I have a single table in Postgres (with PostGIS) in which I have a few thousand rows, each with the name(text), code(text), city(text) and geom(geometry) of a statistical area unit (like a county). The geometries tessellate perfectly.
I'm trying to write a single query that will select all the rows that meet some criteria, and aggregate the rest into a single row. For that single row, I'm not interested in the name and code, just the aggregated geom. E.g., something like this:
code | name | geom
------+--------------------+---------
102 | Central Coast | geo...
115 | Sydney - Baulkham | geo...
116 | Sydney - Blacktown | geo...
117 | Sydney - City | geo...
118 | Sydney - Eastern | geo...
000 | Remaining Counties | geo... <---Second SELECT just to get this row
I used this answer to come up with the following:
SELECT code, name, ST_Force2D(geom) FROM mytable WHERE mytable.city = 'Greater Sydney' UNION
SELECT
CASE WHEN count(code) > 0 THEN '0' ELSE 'x' END AS code,
CASE WHEN count(name) > 0 THEN 'Rest of Sydney' ELSE 'x' END AS name,
ST_Collect(geom)
FROM mytable WHERE mytable.city <> 'Greater Sydney';
This seems like a really roundabout and unclear way of accomplishing something pretty simple. Is there a better way to do this?

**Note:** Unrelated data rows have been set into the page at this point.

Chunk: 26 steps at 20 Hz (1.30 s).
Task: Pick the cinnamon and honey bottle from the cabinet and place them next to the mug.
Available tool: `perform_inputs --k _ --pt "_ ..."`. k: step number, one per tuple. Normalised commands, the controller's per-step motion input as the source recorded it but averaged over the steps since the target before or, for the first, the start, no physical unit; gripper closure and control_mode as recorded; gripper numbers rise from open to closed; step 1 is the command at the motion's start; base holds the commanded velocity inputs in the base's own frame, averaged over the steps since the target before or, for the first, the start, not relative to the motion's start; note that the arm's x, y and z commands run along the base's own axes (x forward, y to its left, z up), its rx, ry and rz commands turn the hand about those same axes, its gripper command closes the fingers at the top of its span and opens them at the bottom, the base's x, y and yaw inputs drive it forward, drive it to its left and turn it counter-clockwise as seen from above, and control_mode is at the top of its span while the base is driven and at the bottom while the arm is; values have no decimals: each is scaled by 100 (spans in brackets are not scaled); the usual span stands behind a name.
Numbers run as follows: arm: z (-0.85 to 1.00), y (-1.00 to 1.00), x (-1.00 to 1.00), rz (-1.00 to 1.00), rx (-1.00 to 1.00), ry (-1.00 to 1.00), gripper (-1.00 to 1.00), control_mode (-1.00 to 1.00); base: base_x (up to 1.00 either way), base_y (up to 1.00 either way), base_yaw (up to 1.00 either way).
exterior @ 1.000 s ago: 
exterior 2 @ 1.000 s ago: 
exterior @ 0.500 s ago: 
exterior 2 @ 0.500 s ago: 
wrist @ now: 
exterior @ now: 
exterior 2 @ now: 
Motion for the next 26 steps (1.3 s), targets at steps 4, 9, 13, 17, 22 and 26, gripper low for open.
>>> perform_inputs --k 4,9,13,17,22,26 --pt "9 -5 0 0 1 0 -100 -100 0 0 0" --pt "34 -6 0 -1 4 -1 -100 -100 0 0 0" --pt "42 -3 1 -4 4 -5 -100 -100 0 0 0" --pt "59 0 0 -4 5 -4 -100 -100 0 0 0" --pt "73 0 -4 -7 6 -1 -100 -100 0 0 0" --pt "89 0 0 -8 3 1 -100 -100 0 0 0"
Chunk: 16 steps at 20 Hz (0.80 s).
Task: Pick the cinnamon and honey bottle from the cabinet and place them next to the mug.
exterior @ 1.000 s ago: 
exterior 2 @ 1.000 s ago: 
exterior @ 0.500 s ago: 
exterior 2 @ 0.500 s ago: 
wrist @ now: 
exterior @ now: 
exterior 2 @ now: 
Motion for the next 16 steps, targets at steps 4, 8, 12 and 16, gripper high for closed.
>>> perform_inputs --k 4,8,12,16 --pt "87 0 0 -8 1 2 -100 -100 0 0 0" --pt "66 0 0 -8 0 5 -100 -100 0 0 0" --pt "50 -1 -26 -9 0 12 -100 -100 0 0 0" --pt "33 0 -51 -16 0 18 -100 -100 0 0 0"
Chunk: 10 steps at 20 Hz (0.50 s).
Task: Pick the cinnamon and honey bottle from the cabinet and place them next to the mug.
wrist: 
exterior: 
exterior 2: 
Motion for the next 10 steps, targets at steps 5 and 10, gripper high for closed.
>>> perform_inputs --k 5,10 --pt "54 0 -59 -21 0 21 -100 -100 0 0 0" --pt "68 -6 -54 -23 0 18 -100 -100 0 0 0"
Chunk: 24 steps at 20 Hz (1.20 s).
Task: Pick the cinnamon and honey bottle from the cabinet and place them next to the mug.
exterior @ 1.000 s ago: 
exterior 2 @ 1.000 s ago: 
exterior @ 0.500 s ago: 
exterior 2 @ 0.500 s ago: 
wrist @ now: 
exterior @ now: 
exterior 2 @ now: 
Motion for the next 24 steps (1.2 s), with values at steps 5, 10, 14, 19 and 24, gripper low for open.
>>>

You can hard-code what you want those cells to populate with. I believe in postgres you do this with ticks:
SELECT code, name, ST_Force2D(geom)
FROM mytable
WHERE mytable.city = 'Greater Sydney'
UNION
SELECT '0', 'Remaining Countries', ST_Collect(geom)
FROM mytable
WHERE mytable.city <> 'Greater Sydney';
The answer you found compensates for zero values and replaces them with X. If you prefer to see Xs in that case, you can do it that way instead. Seems unnecessary to me.